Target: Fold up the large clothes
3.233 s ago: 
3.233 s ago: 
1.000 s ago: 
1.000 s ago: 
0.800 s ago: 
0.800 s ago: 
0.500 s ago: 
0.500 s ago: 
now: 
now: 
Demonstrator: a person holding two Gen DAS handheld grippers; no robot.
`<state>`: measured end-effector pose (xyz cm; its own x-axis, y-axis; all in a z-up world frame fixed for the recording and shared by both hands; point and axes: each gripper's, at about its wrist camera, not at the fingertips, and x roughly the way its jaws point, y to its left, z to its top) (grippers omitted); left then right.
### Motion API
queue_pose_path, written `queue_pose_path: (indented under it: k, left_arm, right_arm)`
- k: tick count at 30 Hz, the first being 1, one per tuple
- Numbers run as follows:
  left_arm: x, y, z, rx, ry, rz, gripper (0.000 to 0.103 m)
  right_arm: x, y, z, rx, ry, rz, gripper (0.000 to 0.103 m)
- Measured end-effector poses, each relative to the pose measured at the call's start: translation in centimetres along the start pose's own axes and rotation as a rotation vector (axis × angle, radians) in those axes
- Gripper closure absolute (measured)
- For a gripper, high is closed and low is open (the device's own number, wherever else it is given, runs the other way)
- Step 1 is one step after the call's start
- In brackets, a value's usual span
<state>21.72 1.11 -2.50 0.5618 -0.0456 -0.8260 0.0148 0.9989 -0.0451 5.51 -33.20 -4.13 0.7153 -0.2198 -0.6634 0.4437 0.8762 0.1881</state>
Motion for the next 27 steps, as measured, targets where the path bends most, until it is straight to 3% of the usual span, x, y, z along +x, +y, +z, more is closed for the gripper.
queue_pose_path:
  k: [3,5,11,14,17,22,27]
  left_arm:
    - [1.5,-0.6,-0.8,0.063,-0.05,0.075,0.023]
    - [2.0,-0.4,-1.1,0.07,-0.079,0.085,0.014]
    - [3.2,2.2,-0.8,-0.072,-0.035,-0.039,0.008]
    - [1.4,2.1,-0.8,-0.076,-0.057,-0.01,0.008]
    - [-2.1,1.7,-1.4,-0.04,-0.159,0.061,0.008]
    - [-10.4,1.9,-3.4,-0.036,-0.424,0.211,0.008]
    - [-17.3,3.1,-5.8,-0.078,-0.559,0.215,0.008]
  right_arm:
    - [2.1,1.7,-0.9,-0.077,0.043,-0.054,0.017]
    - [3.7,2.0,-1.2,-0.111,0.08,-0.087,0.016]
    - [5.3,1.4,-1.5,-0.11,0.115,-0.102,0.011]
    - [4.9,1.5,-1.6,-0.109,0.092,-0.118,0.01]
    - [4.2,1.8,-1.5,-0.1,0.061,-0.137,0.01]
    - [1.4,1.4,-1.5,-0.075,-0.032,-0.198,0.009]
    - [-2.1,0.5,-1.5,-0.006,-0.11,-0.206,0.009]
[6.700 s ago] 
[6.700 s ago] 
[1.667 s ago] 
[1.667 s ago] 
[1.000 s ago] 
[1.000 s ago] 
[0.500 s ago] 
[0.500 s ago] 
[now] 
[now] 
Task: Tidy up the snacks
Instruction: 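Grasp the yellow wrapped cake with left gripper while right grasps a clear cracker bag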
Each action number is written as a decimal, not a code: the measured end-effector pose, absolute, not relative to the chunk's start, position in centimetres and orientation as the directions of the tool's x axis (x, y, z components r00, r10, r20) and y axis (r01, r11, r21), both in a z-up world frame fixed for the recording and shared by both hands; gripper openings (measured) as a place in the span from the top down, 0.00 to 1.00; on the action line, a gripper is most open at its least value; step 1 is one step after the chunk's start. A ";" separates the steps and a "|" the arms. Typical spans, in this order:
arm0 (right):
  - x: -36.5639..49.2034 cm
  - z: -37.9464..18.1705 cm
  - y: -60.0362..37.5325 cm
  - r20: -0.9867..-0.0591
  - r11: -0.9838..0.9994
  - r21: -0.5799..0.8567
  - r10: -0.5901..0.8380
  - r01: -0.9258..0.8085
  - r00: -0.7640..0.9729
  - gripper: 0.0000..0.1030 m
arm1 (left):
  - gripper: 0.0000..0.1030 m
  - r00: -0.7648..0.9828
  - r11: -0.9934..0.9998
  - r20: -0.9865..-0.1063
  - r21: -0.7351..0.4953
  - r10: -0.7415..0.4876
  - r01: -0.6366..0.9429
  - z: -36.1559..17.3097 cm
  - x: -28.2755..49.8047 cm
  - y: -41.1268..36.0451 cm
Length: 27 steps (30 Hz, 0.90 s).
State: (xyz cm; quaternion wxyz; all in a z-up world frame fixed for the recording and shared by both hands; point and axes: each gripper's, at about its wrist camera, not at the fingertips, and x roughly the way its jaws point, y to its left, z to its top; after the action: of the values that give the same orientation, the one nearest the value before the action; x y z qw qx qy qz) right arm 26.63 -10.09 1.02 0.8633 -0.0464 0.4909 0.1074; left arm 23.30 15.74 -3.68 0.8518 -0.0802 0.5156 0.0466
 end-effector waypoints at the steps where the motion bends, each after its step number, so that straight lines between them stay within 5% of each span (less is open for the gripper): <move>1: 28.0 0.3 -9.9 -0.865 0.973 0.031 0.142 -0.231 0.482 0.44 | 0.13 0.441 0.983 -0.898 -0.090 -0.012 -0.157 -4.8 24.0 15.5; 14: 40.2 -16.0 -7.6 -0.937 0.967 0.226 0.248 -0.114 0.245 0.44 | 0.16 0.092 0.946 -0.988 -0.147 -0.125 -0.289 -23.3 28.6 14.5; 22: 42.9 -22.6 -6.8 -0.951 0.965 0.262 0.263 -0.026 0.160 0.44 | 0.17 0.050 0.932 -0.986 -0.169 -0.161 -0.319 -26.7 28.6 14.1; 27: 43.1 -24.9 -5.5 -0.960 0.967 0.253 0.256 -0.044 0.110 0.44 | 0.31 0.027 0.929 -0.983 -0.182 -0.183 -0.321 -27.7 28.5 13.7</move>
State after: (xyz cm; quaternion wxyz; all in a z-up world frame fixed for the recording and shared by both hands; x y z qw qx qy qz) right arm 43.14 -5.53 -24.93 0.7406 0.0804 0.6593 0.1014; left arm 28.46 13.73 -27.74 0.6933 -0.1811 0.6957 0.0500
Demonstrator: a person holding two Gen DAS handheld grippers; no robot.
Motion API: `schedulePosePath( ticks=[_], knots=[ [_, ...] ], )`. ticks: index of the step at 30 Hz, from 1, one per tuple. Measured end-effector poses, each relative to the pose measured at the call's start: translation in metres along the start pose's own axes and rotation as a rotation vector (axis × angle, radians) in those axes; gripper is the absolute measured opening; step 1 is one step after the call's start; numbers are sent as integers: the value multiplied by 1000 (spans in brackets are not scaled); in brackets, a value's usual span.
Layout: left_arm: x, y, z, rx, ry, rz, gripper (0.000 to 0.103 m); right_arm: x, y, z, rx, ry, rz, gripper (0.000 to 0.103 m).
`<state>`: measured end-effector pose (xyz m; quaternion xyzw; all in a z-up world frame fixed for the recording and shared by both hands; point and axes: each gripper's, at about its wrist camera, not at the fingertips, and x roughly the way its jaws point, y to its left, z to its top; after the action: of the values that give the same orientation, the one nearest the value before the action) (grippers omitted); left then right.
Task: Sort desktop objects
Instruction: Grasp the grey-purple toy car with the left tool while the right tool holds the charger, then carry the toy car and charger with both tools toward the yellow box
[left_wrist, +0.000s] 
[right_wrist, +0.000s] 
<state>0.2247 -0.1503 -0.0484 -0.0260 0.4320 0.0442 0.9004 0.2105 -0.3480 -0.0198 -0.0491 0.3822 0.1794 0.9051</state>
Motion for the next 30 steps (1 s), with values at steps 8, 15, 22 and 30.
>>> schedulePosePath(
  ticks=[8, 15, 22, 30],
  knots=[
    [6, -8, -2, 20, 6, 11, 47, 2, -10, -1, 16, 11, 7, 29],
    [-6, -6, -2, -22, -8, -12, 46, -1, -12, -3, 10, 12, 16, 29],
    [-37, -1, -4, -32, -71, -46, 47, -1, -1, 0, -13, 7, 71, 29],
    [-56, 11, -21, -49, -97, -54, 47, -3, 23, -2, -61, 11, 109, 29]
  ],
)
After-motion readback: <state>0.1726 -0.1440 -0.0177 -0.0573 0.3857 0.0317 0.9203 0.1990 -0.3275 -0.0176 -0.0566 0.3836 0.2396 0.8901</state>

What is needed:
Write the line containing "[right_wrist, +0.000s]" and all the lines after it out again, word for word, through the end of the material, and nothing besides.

Response to the exercise:
[right_wrist, +0.000s] 
<state>0.2247 -0.1503 -0.0484 -0.0260 0.4320 0.0442 0.9004 0.2105 -0.3480 -0.0198 -0.0491 0.3822 0.1794 0.9051</state>
Motion for the next 30 steps (1 s), with values at steps 8, 15, 22 and 30.
>>> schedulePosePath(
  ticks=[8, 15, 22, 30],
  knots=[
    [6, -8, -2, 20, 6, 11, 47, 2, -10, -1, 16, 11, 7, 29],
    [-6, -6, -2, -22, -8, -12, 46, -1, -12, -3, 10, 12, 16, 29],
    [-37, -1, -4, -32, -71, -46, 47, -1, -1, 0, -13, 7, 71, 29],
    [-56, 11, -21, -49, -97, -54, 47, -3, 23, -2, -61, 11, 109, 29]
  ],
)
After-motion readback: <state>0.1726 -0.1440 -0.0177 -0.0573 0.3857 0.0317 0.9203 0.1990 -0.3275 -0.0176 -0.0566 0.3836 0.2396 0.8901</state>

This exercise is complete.